About this task | From the material below, return every line that includes "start".
BEGIN
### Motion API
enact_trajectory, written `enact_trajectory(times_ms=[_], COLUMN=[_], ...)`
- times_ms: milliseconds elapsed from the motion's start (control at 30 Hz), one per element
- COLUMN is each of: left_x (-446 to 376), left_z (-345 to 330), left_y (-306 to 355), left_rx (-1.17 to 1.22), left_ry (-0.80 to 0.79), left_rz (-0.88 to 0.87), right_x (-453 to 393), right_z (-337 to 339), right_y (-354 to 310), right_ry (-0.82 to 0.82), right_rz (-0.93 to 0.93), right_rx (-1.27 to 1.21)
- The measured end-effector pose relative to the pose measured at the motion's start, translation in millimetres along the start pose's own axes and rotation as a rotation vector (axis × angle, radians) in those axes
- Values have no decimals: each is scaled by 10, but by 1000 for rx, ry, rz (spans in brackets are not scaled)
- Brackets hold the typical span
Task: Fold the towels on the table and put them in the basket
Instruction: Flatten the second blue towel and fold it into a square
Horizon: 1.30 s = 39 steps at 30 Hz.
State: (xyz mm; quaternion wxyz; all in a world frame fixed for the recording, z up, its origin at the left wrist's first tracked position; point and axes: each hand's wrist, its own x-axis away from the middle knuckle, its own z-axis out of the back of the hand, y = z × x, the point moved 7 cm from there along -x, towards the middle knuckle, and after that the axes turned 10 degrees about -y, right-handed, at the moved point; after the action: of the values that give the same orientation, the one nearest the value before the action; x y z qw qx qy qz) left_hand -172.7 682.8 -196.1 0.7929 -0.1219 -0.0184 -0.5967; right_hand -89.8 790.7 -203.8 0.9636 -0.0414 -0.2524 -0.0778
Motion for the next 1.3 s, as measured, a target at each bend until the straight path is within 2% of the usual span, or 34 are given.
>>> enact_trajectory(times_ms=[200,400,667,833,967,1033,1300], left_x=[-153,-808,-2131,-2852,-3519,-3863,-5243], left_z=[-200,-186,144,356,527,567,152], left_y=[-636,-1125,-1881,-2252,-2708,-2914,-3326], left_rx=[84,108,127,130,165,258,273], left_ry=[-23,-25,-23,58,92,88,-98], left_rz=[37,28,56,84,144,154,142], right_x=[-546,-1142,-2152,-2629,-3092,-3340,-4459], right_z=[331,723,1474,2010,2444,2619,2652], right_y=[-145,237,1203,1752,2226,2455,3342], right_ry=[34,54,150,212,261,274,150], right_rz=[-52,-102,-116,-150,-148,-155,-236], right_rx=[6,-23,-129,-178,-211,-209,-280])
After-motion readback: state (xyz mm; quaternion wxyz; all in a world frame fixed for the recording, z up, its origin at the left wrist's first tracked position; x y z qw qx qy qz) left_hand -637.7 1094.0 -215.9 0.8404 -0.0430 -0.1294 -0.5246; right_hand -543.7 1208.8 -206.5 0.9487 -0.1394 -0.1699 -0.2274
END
Your solution |
- times_ms: milliseconds elapsed from the motion's start (control at 30 Hz), one per element
- The measured end-effector pose relative to the pose measured at the motion's start, translation in millimetres along the start pose's own axes and rotation as a rotation vector (axis × angle, radians) in those axes

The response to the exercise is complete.